Family: SAPINDACEAEAutumn in Australia is marked, not by a conspicuous display of autumn leaf colour, but by fruits on the native trees.
It the case of dry rainforest trees, these can be showy things, as with these birds eye fruits I photographed in Peacehaven Botanic Park yesterday.
“Alectryon” means rooster, and you can see from the fruit, why the tree was given this name.
Most Alectryon species are neat little shade trees. As a botanic garden, Peacehaven is intended to show how suitable our local native plants can be for use in gardens, and this is a good example of a plant suitable for quite small gardens.
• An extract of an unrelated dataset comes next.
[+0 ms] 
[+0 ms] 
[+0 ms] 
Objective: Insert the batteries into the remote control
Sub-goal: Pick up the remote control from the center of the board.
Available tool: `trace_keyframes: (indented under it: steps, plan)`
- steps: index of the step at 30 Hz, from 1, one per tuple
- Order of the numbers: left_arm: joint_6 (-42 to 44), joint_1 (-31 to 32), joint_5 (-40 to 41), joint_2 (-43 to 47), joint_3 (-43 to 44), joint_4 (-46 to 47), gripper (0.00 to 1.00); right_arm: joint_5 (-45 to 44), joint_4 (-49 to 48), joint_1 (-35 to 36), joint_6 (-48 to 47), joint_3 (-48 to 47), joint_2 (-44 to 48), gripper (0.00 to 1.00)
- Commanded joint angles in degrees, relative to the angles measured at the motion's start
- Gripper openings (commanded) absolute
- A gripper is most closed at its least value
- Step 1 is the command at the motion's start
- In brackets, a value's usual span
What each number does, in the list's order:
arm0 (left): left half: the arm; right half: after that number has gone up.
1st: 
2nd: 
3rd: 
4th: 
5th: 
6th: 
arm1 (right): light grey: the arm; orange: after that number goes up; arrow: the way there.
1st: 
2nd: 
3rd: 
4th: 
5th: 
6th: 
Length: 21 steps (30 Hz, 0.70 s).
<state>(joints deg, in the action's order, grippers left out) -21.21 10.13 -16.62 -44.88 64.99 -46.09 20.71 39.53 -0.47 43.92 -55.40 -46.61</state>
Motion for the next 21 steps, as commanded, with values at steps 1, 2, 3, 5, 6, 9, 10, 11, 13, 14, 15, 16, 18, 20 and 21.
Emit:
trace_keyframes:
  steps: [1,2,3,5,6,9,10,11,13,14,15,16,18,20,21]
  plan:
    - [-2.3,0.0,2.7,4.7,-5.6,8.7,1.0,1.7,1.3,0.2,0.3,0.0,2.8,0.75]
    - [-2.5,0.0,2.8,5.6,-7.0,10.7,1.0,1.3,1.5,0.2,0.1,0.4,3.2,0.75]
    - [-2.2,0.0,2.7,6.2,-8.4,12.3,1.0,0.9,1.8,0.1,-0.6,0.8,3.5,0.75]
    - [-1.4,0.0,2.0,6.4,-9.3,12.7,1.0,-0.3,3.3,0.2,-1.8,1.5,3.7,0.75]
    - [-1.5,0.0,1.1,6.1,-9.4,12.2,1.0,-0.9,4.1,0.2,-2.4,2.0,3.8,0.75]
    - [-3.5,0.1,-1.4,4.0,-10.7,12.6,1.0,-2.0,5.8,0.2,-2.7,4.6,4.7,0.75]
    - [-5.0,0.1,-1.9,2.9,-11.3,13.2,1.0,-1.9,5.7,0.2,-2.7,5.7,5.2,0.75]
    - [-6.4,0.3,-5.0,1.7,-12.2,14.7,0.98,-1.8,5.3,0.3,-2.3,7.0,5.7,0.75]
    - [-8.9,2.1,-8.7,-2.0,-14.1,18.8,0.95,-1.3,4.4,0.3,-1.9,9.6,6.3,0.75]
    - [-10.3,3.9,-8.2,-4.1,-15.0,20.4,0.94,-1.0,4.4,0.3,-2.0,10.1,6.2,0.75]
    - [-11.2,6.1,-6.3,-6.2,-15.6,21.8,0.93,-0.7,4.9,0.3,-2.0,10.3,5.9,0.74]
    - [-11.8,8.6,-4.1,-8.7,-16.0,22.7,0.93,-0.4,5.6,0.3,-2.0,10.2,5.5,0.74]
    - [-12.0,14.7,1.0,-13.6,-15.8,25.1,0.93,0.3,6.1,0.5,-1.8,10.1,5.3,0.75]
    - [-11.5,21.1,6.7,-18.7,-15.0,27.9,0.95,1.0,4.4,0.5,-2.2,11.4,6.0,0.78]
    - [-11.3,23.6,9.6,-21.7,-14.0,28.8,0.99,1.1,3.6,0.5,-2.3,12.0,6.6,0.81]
Red and black are bird-attracting colours, so you can see how appealing the generous crop of fruit on this tree would be. The red aril can also be eaten by humans, and I have read claims that it tastes quite acceptable. I find it dry, astringent and disgusting, and suspect that wishful thinking rather than experience is behind the claims.
Hard bird’s eye seems to be the Alectryon which fruits at the earliest age. This tree is about seven years old.
Its red new leaves can appear at any time of year, when the tree puts on a spurt of growth after rain. They are usually at their best in spring, though. They make the plant attractive from a very early age.
A walk around Peacehaven is rewarding at the moment, with many of the small trees flowering or fruiting. Notice that the fruits of the holly-leafed bird's eye tend to be double. In the photo below, they are being split open by the aril, which swells as it ripens.
Near this tree in Peacehaven is a specimen of grey bird’s eye, Alectryon connatus (with ashy-grey leaf-backs). Its seed capsules are triple or quadruple. A number of Alectryon species have some triple capsules, but this is the only one to have the quadruple ones. For this reason, it is sometimes called “quad Alectryon”.